Leica schafft Rekordumsatz: Smartphone für Europa
Optimistischer Ausblick im Jubiläumsjahr: Leica profitiert von der Erholung des globalen Kamera-Markts und konkretisiert seine Smartphone-Pläne.
Der Kamerahersteller Leica hat derzeit doppelt Grund zur Freude: 100 Jahre nach der Präsentation der ersten seriengefertigten Kleinbildkamera verzeichnet das Unternehmen ein weiteres Rekordjahr. Beim Umsatz habe man sich im abgeschlossenen Geschäftsjahr (31. März) der Marke von 600 Millionen Euro angenähert, sagte der Vorstandsvorsitzende der Leica Camera AG, Matthias Harsch. "Das war ein absolutes Superjahr für uns, damit sind wir natürlich total happy." Leica sei "auf globaler Basis" gewachsen.
Zuversicht trotz Handelskonflikten
Auch für das laufende Jahr zeigte sich Harsch trotz internationaler Handelsstreitigkeiten zuversichtlich. In den USA als bedeutendem Exportmarkt existiere keine lokale Fertigung für Objektive und Kameras, und bereits als sich die hohen Zölle abzeichneten, habe man große Mengen dorthin geliefert. Aktuell rechne man mit baldigen Lösungen im Handelskonflikt und könne dann "sehr optimistisch" nach vorn blicken, sagte Harsch.
Smartphone-Projekt nimmt Gestalt an
Die bereits ins Auge gefasste Einführung eines neuen Smartphones mit Leica-Optik für den europäischen Markt wird nun konkreter. Bei diesem Vorhaben werde sich "bald etwas tun", sagte Harsch. Bislang wurde das "Leitz Phone", das Leica in Kooperation mit Sharp entwickelte, ausschließlich in Japan angeboten. Derzeit findet sich Leica-Optik in Flaggschiff-Modellen des chinesischen Smartphone-Herstellers Xiaomi. Kameras spielten bei der Smartphone-Wahl eine immer bedeutendere Rolle, sagte Harsch.

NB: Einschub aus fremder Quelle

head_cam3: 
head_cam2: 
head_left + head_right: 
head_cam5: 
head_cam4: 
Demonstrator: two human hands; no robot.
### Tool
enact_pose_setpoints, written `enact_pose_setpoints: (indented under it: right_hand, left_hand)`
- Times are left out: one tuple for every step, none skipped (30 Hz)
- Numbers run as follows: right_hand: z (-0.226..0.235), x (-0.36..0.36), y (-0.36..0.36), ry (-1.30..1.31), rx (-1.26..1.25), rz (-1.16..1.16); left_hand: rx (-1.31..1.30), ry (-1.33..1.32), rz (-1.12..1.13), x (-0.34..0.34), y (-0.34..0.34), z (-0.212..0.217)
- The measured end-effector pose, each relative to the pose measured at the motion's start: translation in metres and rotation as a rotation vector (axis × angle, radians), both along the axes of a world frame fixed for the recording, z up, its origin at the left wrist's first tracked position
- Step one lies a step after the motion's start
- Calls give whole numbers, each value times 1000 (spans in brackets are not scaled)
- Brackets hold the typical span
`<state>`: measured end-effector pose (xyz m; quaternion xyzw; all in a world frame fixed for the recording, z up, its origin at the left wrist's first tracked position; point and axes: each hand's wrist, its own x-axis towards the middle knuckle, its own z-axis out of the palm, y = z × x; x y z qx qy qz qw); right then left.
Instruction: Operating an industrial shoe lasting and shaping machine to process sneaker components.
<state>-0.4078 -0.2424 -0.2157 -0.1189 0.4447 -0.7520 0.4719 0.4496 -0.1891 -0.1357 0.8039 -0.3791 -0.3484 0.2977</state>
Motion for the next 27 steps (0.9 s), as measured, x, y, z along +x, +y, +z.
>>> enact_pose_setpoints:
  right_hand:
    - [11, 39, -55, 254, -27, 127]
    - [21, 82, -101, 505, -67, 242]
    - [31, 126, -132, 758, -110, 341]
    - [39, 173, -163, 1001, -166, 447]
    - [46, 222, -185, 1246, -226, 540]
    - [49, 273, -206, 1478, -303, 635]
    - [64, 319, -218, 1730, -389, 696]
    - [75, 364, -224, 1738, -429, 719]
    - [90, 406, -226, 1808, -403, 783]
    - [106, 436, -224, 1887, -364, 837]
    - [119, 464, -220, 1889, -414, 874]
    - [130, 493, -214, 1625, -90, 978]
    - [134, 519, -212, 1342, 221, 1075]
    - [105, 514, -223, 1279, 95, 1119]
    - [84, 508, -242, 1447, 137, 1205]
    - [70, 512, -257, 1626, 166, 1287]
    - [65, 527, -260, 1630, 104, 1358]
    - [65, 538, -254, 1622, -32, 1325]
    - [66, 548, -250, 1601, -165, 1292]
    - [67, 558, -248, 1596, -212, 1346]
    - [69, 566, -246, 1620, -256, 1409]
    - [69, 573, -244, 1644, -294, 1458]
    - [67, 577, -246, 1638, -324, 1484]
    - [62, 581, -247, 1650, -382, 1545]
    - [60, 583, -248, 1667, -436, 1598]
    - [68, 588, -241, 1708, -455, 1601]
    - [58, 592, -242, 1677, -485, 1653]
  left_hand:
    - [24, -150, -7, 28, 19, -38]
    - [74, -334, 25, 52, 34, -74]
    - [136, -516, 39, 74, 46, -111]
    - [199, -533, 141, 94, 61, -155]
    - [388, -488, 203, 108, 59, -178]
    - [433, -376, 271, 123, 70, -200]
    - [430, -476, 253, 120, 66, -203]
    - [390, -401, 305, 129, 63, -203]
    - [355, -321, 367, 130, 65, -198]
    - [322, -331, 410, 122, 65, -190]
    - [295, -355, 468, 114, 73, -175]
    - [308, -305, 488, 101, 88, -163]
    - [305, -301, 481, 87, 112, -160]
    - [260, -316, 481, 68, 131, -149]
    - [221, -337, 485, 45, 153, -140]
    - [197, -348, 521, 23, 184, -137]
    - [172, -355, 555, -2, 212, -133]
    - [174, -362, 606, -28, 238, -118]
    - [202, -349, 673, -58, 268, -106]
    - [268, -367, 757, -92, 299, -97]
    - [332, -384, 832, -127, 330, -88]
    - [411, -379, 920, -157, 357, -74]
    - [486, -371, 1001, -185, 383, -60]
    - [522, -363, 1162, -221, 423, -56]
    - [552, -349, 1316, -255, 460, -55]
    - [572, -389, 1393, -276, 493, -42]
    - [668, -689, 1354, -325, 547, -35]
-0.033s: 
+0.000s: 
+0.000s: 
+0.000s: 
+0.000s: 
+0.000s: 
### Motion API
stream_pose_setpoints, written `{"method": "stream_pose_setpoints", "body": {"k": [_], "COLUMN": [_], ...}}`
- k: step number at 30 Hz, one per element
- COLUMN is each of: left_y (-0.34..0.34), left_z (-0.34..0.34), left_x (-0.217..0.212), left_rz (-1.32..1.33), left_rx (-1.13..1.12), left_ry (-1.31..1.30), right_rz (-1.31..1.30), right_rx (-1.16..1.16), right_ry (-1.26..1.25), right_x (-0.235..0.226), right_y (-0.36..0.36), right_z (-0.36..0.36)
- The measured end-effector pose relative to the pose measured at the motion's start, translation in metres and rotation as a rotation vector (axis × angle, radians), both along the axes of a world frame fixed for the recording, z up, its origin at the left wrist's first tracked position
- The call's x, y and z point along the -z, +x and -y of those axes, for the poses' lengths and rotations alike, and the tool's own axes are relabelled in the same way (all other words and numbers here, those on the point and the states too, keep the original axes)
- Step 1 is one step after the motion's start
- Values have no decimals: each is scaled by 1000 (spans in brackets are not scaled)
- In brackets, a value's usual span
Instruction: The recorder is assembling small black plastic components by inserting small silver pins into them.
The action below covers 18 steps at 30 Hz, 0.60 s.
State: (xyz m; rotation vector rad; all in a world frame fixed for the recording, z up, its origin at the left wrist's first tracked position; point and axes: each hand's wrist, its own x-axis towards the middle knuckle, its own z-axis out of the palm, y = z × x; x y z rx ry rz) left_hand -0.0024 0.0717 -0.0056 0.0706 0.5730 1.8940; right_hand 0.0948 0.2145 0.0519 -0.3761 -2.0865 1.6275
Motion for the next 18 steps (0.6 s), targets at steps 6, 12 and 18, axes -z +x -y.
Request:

Neue Geschäftsfelder: App und Laser-TV
Neue Segmente wie die App Leica Lux und das Geschäft mit Laser-TV-Projektoren hätten sich ebenfalls sehr positiv entwickelt. Ein großer Teil der Kundschaft verlängere die Abonnements für die App. Von diesem Erfolg sei man überrascht, die App-Verkäufe lägen "weit über Budget", sagte Harsch, ohne Zahlen zu nennen. Mit der App können Nutzer auf dem iPhone Fotos im Stil einer Leica aufnehmen. Es handelt sich um das erste gemeinsam entwickelte Produkt nach der Übernahme des norwegischen Unternehmens Fjorden Electra AS Ende 2023.
Wachstum im Markt für TV-Projektoren
Im Laser-TV-Bereich bietet Leica den Projektor Cine 1 sowie die kompakte Variante Cine Play 1 an. Für den Vertrieb nutzt Leica inzwischen ein Netz von über 140 zertifizierten Fachhändlern, wie Harsch erklärte. Das sei nötig, da der Umstieg vom klassischen Fernseher auf Beamer für viele Kunden zunächst eine Umstellung bedeute. Im zweiten Jahr nach dem Marktstart entwickle sich der Umsatz sehr zufriedenstellend, so Harsch. In China sei bereits jedes dritte TV-Gerät ein Projektor. Leica selbst sei mit seinen Produkten ausschließlich im Premiumsegment vertreten. Mit einem weltweiten Volumen von rund 100 Milliarden Dollar biete der TV-Markt enormes Potenzial.
Kamera-Markt kehrt zurück zu Wachstum
Der Weltmarkt für Kameras habe sich laut Harsch wieder erholt, nachdem der Aufstieg der Smartphone-Fotografie zeitweise zu starken Rückgängen geführt habe. Inzwischen seien wieder jährliche zweistellige Wachstumsraten zu verzeichnen. Leica profitiere davon insbesondere bei Vollformatkameras wie der Leica-Q-Reihe. "Wir sind erfreut über die Verkaufszahlen", sagte Harsch.
Im Geschäftsjahr 2023/24 (31. März) hatte die Leica Camera AG mit weltweit rund 2.400 Beschäftigten die Erlöse um 14 Prozent auf 554 Millionen Euro gesteigert. Vor 100 Jahren war die erste Kleinbildkamera auf der Leipziger Frühjahrsmesse der Öffentlichkeit vorgestellt worden. Am Firmensitz im mittelhessischen Wetzlar ist im Laufe des Tages eine Pressekonferenz geplant.